ACTIVITY: Scan the entries below and give the number of lines containing "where", with no accompanying words.

════

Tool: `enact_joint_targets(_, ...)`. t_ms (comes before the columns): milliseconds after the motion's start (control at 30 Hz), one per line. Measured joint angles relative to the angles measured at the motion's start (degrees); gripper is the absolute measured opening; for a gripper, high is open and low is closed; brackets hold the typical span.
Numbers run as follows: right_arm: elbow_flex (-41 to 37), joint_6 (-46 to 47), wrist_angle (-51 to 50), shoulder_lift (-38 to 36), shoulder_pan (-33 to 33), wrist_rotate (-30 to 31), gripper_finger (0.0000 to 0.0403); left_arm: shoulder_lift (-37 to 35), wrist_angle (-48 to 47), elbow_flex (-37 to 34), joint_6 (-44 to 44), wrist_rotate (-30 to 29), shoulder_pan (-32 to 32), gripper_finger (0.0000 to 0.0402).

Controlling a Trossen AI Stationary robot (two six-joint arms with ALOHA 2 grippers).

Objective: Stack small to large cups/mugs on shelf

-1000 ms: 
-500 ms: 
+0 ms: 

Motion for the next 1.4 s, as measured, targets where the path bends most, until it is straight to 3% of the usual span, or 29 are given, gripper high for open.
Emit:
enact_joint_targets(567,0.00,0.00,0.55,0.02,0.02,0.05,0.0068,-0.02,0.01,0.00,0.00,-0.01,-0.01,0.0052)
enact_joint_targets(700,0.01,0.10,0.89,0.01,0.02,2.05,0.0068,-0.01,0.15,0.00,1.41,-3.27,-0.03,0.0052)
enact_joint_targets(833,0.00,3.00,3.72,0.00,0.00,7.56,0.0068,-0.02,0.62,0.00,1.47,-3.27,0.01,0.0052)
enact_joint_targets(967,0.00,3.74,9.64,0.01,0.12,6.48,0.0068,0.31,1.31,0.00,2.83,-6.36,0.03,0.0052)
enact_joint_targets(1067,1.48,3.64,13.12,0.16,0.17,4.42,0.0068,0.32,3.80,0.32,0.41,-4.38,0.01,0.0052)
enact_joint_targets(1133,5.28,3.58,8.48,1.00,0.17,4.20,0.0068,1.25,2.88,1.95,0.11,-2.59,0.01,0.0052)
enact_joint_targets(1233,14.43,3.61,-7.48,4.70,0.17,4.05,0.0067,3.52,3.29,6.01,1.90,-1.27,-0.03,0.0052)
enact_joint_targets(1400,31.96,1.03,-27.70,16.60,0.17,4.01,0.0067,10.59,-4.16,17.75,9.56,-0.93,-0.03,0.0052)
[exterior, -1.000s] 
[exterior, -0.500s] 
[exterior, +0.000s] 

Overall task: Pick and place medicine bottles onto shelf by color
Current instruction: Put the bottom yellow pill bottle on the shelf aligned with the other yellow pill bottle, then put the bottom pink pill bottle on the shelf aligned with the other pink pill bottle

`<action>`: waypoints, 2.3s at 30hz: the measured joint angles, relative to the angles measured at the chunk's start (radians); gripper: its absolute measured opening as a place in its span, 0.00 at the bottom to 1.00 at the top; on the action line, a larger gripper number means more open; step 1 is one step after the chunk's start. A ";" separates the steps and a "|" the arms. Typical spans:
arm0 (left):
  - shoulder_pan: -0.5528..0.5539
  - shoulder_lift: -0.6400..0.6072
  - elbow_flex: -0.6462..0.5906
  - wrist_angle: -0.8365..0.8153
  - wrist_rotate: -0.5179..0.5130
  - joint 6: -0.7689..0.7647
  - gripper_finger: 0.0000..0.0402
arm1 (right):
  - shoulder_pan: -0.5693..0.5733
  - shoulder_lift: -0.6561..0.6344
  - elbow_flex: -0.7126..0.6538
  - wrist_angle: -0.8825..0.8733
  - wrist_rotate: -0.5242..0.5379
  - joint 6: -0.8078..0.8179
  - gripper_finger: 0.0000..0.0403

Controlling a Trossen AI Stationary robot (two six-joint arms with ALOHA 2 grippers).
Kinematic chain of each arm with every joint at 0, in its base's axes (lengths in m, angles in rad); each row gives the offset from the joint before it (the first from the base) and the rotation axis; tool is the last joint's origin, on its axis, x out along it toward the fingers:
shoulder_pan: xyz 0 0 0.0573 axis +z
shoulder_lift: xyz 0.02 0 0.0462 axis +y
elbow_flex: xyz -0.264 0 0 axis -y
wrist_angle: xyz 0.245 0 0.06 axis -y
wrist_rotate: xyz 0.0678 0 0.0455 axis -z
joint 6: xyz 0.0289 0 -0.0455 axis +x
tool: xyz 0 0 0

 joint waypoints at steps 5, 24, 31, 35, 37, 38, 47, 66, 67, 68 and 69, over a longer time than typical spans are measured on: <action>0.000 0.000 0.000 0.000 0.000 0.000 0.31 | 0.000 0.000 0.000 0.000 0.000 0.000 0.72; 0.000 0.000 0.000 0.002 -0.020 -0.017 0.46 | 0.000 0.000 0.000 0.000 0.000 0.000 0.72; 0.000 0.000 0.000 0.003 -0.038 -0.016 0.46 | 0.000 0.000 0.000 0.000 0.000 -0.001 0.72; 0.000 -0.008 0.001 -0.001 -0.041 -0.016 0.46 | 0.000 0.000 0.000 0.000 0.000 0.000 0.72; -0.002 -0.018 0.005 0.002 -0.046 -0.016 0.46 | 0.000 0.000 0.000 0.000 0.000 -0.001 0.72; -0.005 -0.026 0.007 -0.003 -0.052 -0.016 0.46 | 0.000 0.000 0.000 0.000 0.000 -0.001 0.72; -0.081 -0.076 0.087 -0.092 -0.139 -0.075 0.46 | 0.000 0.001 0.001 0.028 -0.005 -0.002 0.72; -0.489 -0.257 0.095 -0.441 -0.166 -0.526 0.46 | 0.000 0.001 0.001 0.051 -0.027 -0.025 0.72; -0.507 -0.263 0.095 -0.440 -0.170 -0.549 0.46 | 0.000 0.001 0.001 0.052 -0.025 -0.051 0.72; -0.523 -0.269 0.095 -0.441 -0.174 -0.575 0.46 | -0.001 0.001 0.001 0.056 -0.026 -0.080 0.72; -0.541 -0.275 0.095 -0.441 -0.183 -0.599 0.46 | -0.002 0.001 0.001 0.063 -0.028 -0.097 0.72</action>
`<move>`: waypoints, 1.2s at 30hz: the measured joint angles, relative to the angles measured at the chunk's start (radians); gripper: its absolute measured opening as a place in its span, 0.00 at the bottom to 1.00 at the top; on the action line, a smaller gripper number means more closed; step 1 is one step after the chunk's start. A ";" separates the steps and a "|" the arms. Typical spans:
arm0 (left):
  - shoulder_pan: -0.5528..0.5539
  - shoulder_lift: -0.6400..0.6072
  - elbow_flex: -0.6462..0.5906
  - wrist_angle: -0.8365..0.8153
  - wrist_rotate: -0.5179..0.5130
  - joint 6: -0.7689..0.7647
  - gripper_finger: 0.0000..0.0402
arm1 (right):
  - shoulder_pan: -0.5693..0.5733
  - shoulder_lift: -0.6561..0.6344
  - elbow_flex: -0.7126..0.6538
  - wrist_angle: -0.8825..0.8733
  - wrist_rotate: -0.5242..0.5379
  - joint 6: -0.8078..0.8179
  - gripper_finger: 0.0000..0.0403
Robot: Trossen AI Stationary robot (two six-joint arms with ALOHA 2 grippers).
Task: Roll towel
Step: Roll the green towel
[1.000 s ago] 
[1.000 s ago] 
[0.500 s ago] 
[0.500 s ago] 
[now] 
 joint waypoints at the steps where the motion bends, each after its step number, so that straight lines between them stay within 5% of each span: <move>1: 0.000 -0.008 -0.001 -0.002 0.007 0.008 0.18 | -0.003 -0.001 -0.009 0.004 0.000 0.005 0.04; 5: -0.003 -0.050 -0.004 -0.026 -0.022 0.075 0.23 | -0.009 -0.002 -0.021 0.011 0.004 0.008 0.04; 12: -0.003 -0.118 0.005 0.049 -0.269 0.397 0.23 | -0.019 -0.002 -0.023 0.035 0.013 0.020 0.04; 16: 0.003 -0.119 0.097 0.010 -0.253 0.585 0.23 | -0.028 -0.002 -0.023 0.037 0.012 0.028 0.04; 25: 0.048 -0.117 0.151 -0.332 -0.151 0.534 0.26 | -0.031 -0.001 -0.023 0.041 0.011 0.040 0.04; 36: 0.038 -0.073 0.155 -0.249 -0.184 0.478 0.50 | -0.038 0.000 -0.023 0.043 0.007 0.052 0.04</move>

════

EXPECTED ANSWER: 2